Tewes opened up about her cocaine addiction to Oprah Winfrey in 2014.
“I felt guilty, I felt shame and humiliation and disgust and disappointment; I knew that I had gotten myself into a situation I couldn’t get out of by myself,” she told me. “I silently begged and pleaded for someone to assist me. For me, cocaine was a problem in the 1970s and early 1980s when it was a fashionable substance, but if you asked anyone, I was the only one using it in all of Hollywood. It was just me, and no one wanted to assist.”
Working through her addiction alone, the actor from the 1981 film Eyes of a Stranger began withdrawal in 1980, but it took her several years to become sober.
“It finally dawned on me that I wasn’t having fun, that I was killing myself, and that I was wasting all of my money. “So I stopped completely,” she admits in an interview with TV Guide.
Family tragedy
After sobering up, Tewes shifted her concentration to theater, which provided her with a fresh platform to demonstrate her acting and directing abilities.

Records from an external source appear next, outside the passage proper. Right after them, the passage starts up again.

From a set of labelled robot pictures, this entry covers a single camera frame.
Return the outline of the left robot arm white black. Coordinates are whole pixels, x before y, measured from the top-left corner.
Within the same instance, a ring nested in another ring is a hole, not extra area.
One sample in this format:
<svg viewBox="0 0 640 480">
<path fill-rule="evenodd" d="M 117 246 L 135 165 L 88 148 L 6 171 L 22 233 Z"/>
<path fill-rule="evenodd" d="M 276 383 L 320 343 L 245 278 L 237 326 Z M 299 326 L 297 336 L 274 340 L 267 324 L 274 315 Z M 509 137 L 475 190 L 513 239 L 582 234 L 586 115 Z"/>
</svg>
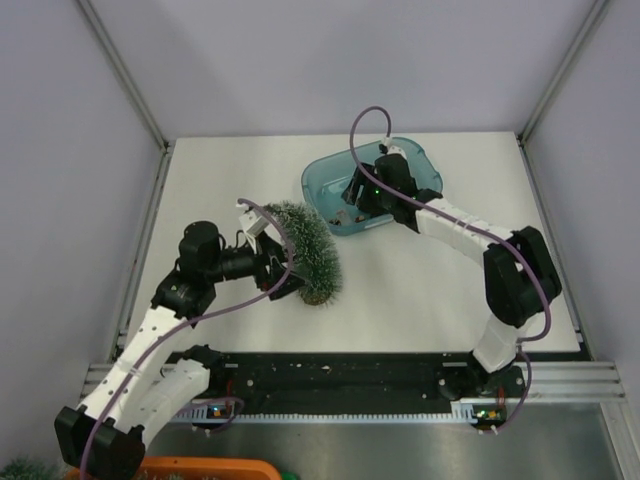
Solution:
<svg viewBox="0 0 640 480">
<path fill-rule="evenodd" d="M 246 243 L 226 246 L 215 224 L 188 225 L 173 269 L 158 285 L 138 331 L 101 383 L 75 407 L 63 408 L 54 429 L 63 460 L 95 479 L 131 479 L 148 446 L 188 402 L 216 396 L 227 374 L 219 352 L 187 349 L 162 380 L 165 361 L 187 340 L 216 297 L 217 284 L 251 277 L 263 297 L 300 288 L 293 274 L 295 247 L 267 214 L 240 218 Z"/>
</svg>

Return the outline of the small green christmas tree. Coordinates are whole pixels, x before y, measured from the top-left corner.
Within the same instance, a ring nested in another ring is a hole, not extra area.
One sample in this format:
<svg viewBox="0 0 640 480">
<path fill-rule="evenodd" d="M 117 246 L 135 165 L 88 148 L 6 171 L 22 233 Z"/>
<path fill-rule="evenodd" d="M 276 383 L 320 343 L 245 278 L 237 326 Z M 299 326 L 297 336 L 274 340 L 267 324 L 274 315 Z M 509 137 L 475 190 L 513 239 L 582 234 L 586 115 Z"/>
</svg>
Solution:
<svg viewBox="0 0 640 480">
<path fill-rule="evenodd" d="M 343 274 L 331 232 L 311 205 L 284 200 L 265 210 L 283 228 L 294 248 L 294 272 L 304 281 L 300 299 L 310 306 L 333 302 L 343 287 Z"/>
</svg>

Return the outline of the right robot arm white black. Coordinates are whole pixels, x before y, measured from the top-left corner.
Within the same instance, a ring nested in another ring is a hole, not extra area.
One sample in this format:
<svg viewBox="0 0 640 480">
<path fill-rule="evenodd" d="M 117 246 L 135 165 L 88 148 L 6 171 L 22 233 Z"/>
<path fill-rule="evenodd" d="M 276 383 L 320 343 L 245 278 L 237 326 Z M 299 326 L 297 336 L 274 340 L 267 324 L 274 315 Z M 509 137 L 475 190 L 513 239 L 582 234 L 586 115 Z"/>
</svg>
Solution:
<svg viewBox="0 0 640 480">
<path fill-rule="evenodd" d="M 509 230 L 470 215 L 441 193 L 418 188 L 399 153 L 374 164 L 358 162 L 344 200 L 367 213 L 389 214 L 410 230 L 436 239 L 474 261 L 483 271 L 491 315 L 472 349 L 464 376 L 469 388 L 487 396 L 524 344 L 550 331 L 550 305 L 562 291 L 542 233 L 532 226 Z"/>
</svg>

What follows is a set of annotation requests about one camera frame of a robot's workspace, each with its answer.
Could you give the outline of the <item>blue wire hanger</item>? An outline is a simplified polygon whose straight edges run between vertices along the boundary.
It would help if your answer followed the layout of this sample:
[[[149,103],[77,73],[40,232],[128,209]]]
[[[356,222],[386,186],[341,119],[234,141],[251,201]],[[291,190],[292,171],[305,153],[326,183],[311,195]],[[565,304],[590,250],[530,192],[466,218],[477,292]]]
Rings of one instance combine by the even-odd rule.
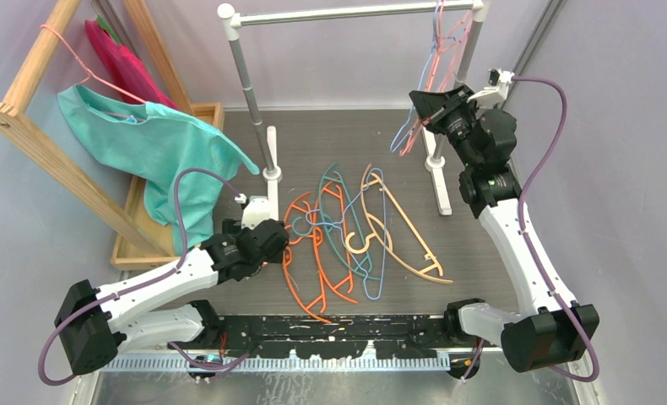
[[[349,232],[344,230],[346,225],[347,215],[350,214],[354,221],[354,227],[357,232],[362,232],[361,224],[358,219],[354,206],[360,203],[358,192],[354,197],[351,197],[348,192],[348,187],[345,185],[343,175],[336,170],[338,163],[331,164],[323,173],[319,181],[319,188],[317,193],[318,208],[311,208],[305,217],[306,221],[311,225],[311,228],[320,227],[323,234],[326,236],[329,245],[332,247],[334,254],[339,260],[350,270],[354,275],[362,278],[362,287],[364,293],[369,300],[379,300],[382,296],[383,280],[385,276],[386,260],[388,254],[382,254],[381,272],[378,277],[372,274],[374,262],[371,254],[366,252],[363,254],[351,254],[347,252],[344,247],[344,237]],[[341,208],[340,220],[334,220],[323,207],[323,194],[333,190],[333,186],[339,186],[341,192],[335,192],[336,197],[340,197],[343,204]]]
[[[439,38],[441,35],[441,19],[442,19],[442,13],[445,8],[445,2],[444,1],[436,1],[436,6],[433,11],[432,15],[432,20],[431,20],[431,47],[430,47],[430,52],[429,56],[426,59],[426,63],[424,64],[424,67],[421,70],[420,73],[420,78],[418,81],[418,84],[416,86],[417,90],[422,90],[424,87],[424,79],[428,78],[430,76],[430,71],[431,71],[431,63],[434,59],[434,56],[437,53],[438,50],[438,43],[439,43]],[[414,115],[414,107],[411,106],[409,108],[409,113],[407,115],[407,118],[405,122],[400,126],[398,131],[396,132],[395,136],[391,140],[391,143],[389,145],[389,151],[391,153],[397,152],[401,149],[404,141],[406,141],[409,137],[409,131],[410,131],[410,126],[412,125],[413,121],[413,115]]]

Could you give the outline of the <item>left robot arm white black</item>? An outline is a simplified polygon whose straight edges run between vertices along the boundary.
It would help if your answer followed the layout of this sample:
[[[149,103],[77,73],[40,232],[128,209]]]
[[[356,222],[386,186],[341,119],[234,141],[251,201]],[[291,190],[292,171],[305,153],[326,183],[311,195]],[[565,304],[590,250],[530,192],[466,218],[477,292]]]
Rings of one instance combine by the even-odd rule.
[[[249,278],[264,264],[281,263],[290,242],[284,224],[274,219],[252,228],[226,219],[222,229],[175,261],[128,280],[100,287],[87,279],[73,284],[56,315],[55,330],[41,350],[40,378],[48,385],[57,384],[45,372],[48,350],[56,340],[73,376],[94,372],[130,349],[160,343],[216,345],[222,327],[209,304],[187,304],[175,310],[161,306],[229,280]]]

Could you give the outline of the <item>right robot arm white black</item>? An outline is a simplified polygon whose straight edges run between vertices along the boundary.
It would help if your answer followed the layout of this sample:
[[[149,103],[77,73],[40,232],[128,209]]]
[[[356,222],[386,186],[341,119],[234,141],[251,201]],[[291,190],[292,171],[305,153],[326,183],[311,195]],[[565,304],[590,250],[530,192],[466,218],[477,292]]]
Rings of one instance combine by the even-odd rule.
[[[483,109],[466,85],[443,93],[412,90],[422,126],[450,142],[464,165],[459,190],[491,237],[518,300],[508,312],[473,298],[448,304],[445,338],[463,347],[479,338],[502,349],[517,372],[580,360],[599,325],[593,305],[581,305],[564,285],[526,218],[523,188],[508,161],[517,121],[497,107]]]

During this period, she divorced twice and met Robert Nadir in 1993 while appearing in an Arizona Theater Company production. After a year of long-distance dating, Tewes moved to Seattle to join him.
“I decided to change my whole life, which has been a wonderful thing for me,” she stated at the time. “The theater community here has been very responsive to me.”
The couple married in 1996, but in 2002, Robert was diagnosed with Lou Gehrig’s disease (ALS). He died in the same year, at the age of 46. Lauren had been through a family catastrophe before. In 1987, she lost her 1-month-old daughter, who died due to early birth.
‘Victim of circumstance.’
Her career never entirely rebounded, but she did make cameos on television programs such as Who’s the Boss?, The Fugitive, and Twin Peaks. Tewes also reconnected with the original cast for an episode of The Love Boat: The Next Wave, in which her character is in a relationship with Doc.
However, she was not on Princess Cruises’ current Love Boat at Sea Celebration, a seven-night themed trip that included some original cast members from the TV program, including Kopell, Lange, Whelan, and Grandy, a congressman from 1987 to 1995. McLeod died in 2021, aged 90.
Although Tewes was not present, her old coworkers did not forget her.
According to People, Whelan, now 57, visits her old castmate often and will fly out to visit for a weekend, spending time “cooking and just laughing and sharing stories all the time.”
“We should talk about our pal, who is like a sister to all of us,” adds the former child star. “She’s simply a very sincere, nice person, and by the way, a fantastic actor. I mean, I look back at The Love Boat episodes and marvel at her ability to seamlessly transition from emotional and comedic scenes. But she is one of our favorites, and we adore her.”
Meanwhile, Grandy addressed her expulsion from the program, stating that she “has recovered magnificently” and that “the circumstances of her departure were not so lovely.”
“This would’ve been the early ’80s; substance abuse on a set in those days was a punishable offense,” Grandy, who is 76 years old, explained. “It was not a healthcare issue, and it was not comprehended in the same way that it is now. And, to some extent, she was a victim of circumstance at the time, since the attention, care, and therapy she deserved was delivered in the guise of discipline.”
Today, she may be heard on Murder and the Murdochs, Imagination Theatre’s comedy-mystery radio series.
When she’s not performing, the now-70-year-old culinary artist hones her abilities as a cheese specialist for a Seattle-based catering firm.
“I hope and pray that that is all over now,” Tewes told the Los Angeles Times. “I believe I made the right decisions by persisting in the business despite its attempts to exclude me, by adhering to my own passion and perseverance.”